Al comienzo de la lista de los escritores argentinos que cargan con el estigma de ser despreciados por muchos de sus colegas se encuentra el nombre de Roberto Arlt. Curiosamente también ocupa uno de los primeros lugares en la lista opuesta, la de los mejores autores de la literatura argentina en la opinión de otros escritores, no menos prestigiosos e importantes que aquellos que subestiman su importancia. En el medio está su obra, urdida en la frontera entre la literatura y el periodismo, los dos avatares del oficio de la escritura que Arlt abrazó en sus casi 42 años de vida.
Roberto Arlt murió el 26 de julio de 1942 a causa de un paro cardíaco que lo sorprendió en su casa, donde se encontraba después de haber concurrido a un ensayo en el Teatro del Pueblo. Ese día nadie era consciente de que se iba uno de los nombres fundamentales del arte de escritura. Lo prueban los titulares de los diarios del día después. Según consta en el artículo “El día que murió Roberto Arlt”, firmado por el escritor Fernando Sorrentino, para diarios con miradas políticas opuestas, como el socialista La Vanguardia o el conservador La Prensa, la noticia de su muerte apenas mereció un anuncio breve. En ambos casos se trata nomás de una escueta nota
biográfica a la que se completa con la mención de sus obras más reconocidas. La Nación por su parte no va mucho más allá, aunque tiene el valor de mencionar “el aire renovador” de algunos de sus trabajos, en especial su novela más famosa, El juguete rabioso.
Quienes sí lo despidieron de un modo más emotivo en su edición del 27 de julio de 1942 fueron sus compañeros de la redacción del diario El Mundo, donde Arlt publicaba diariamente desde hacía 14 años sus populares «Aguafuertes porteñas», un hito de la crónica periodística argentina. “Falleció ayer nuestro compañero Roberto Arlt”, es el elocuente título de la necrológica, en cuyo texto se destaca el trabajo de Arlt, se recuerda que escribió su segunda novela, Los siete locos, en los momentos ociosos que tenía en la redacción y se deja bien claro el sentimiento de pérdida que sienten sus compañeros. Como se ha dicho, ninguno de los diarios, ni siquiera El Mundo, se atreve a afirmar que Arlt sea uno de los grandes nombres de la literatura argentina.

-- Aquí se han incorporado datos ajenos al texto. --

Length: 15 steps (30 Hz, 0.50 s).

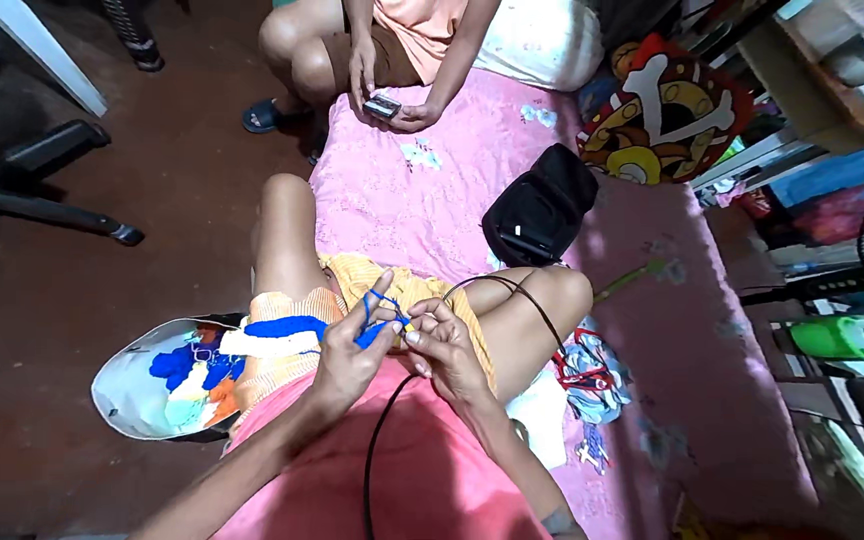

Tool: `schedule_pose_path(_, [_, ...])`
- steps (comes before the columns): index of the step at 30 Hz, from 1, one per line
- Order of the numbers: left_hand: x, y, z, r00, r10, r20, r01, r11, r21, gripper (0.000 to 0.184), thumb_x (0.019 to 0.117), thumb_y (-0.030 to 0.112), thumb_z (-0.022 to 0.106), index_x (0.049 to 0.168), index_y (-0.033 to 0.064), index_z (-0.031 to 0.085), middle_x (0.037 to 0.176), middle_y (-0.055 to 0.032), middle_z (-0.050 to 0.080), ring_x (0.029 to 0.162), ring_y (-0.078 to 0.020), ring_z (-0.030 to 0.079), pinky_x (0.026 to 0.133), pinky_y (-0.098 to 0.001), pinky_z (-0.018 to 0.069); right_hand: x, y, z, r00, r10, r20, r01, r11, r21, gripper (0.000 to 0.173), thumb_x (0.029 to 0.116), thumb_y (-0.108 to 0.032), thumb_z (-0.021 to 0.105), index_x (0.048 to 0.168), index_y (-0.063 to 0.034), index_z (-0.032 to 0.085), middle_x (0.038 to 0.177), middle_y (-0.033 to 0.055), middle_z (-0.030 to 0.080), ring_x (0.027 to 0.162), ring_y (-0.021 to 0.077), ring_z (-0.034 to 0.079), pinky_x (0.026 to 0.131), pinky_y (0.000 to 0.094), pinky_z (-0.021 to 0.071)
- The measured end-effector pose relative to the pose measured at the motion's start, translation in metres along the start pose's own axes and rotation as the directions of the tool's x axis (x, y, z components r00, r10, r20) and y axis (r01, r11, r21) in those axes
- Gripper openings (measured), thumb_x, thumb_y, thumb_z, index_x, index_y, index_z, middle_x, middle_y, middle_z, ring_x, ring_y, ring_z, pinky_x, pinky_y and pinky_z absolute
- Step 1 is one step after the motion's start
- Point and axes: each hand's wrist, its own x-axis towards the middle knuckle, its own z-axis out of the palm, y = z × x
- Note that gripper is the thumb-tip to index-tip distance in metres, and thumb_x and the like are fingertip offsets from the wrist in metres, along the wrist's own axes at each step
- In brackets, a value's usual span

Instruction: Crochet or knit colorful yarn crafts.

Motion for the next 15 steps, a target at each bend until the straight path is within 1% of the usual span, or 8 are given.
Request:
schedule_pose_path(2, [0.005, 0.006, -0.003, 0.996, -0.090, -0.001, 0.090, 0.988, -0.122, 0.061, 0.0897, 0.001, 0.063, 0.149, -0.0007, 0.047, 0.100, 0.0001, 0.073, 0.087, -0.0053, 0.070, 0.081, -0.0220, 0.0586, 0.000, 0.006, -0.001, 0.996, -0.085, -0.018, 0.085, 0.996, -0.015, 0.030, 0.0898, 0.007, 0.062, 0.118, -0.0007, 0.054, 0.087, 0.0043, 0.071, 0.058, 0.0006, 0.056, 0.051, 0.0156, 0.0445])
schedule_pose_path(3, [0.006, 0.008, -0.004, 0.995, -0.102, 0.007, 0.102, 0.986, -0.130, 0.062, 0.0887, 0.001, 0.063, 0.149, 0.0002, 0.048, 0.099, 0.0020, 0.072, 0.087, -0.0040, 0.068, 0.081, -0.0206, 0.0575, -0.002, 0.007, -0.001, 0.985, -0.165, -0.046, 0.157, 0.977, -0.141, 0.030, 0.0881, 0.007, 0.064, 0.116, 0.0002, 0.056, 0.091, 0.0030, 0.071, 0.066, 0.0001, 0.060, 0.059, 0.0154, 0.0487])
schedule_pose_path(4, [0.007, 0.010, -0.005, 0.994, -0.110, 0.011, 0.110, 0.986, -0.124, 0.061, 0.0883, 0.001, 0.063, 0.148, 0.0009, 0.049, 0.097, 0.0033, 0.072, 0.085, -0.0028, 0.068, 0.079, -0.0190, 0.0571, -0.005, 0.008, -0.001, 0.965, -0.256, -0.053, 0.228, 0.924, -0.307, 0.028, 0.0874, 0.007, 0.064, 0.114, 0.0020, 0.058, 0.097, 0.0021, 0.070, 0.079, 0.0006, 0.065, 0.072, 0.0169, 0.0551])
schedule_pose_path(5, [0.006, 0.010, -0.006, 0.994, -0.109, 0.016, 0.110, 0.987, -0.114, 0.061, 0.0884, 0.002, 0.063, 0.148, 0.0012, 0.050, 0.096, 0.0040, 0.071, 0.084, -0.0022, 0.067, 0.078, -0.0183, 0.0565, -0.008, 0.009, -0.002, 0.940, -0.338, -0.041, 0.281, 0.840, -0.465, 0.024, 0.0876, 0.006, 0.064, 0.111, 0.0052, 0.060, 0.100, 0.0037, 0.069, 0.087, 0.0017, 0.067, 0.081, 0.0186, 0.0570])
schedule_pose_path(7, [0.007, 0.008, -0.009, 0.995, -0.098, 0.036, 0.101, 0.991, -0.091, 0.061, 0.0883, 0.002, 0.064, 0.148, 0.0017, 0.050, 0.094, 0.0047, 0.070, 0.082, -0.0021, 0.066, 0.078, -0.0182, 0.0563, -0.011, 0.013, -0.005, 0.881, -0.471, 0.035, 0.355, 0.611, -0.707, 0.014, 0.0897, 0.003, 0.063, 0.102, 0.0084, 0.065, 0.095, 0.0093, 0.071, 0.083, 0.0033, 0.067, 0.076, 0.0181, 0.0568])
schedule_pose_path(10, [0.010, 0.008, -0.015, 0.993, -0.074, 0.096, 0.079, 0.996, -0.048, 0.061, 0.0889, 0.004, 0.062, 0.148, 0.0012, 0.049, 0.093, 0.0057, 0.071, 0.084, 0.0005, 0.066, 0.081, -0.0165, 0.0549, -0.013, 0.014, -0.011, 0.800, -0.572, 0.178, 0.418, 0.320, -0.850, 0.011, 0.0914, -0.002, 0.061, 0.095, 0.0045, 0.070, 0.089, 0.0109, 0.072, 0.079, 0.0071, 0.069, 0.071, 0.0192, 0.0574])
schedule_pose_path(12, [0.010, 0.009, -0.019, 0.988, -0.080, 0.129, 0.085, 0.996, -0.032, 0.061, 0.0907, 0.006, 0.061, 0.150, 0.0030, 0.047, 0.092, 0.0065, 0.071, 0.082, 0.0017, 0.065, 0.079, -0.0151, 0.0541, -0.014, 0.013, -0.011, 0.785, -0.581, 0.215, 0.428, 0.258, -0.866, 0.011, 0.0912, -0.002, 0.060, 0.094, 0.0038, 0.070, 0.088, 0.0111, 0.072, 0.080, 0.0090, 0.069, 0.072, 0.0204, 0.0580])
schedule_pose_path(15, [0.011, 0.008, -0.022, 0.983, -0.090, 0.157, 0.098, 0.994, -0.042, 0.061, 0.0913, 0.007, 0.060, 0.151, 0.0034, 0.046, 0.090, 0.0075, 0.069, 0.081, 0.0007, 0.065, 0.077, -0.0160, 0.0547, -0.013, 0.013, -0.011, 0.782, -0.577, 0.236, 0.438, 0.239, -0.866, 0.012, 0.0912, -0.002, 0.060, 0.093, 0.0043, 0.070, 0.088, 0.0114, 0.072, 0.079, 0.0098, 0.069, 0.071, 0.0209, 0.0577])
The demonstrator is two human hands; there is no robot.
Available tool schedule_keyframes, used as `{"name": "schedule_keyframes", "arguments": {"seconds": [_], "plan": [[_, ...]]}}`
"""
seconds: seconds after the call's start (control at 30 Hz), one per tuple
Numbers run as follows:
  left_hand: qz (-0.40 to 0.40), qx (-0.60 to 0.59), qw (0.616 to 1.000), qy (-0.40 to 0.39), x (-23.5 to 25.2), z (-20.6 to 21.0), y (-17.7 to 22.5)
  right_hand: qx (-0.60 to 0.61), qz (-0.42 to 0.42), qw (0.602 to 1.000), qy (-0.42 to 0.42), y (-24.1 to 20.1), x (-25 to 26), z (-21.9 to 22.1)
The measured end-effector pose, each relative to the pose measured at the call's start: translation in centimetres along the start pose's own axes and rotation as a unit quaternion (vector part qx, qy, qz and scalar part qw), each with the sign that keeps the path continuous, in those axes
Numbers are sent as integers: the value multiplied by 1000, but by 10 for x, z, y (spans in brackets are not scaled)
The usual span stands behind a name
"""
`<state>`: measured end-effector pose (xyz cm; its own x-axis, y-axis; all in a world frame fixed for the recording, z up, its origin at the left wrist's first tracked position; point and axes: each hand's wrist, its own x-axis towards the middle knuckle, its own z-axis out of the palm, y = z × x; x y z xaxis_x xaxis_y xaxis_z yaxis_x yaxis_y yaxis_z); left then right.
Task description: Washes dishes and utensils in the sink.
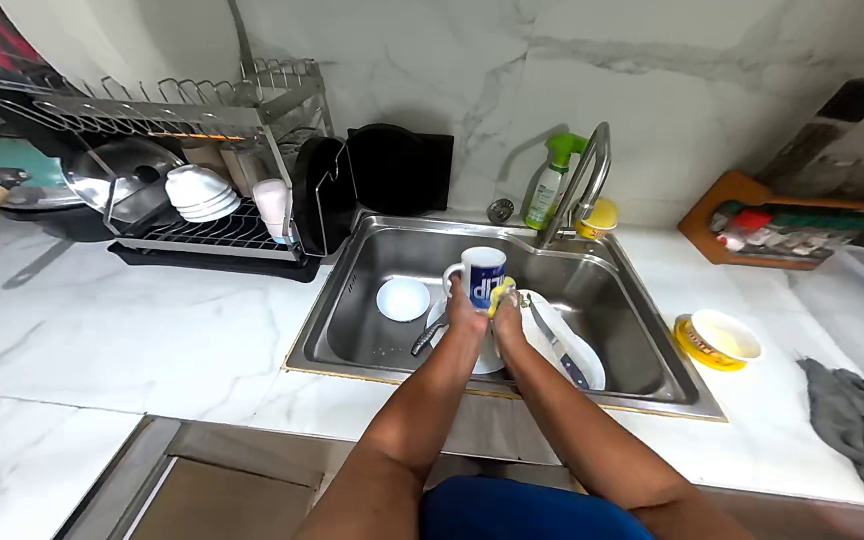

Roberto Godofredo Christophesen Arlt era hijo de inmigrantes (su padre era polaco y su madre tirolesa) y nunca finalizó siquiera su educación primaria, instancia en la que no llegó siquiera al tercer grado. De ahí que hasta el día de su muerte escribiera con notorias faltas de ortografía, detalle que sus detractores utilizan para descalificarlo como autor y menospreciar su trabajo. Antes de ser periodista, oficio que abrazó de forma vocacional, Arlt desempeñó todo tipo de labores, desde hojalatero y mecánico a librero y viajante de comercio. Privado de la educación formal, su formación se dio en términos autodidácticos, asistiendo en sus ratos libres a distintas bibliotecas barriales, sonde leía todo lo que podía. En especial los folletines, que eran su género favorito y el que finalmente más influyó en su propia obra.
A los 16 años abandonó la casa paterna y cuatro años después se casó con Carmen Antinucci, con quien tuvo una hija, Mirta. Su acercamiento a los círculos literarios se dio mientras buscaba un editor para El juguete rabioso. Por aquel entonces estaba en boga el famoso enfrentamiento entre los grupos antagónicos de Florida y Boedo. Así conoció a Ricardo Güiraldes, escritor al que ambas facciones respetaban: fue él quien corrigió en persona el original de la novela de Arlt y quien lo presentó a los editores que finalmente la publicarían en 1926. En 1929 llegaría el turno de Los siete locos, libro con el que obtuvo el tercer premio municipal, y en 1931 el de Los lanzallamas. Su acercamiento al teatro llegó de la mano de Leónidas Barletta. La obra de Arlt como dramaturgo incluye las obras 300 millones, La isla desierta, Saverio el cruel, El fabricante de fantasmas y La fiesta del hierro.
Muchos años después de su muerte, cuando su obra casi habían sido olvidadas a partir del triunfo de la opinión de quienes no la valoraban, Roberto Arlt fue recuperado por una generación que a finales de la década de 1960, con Ricardo Piglia a la cabeza, refundaron el canon de la literatura argentina, colocando de un lado a la figura omnipresente de Jorge Luis Borges y del otro al «desaparecido» Roberto Arlt. Sin embargo en la actualidad el valor de su obra y la importancia de su nombre en el corpus literario nacional siguen siendo objeto de discusiones.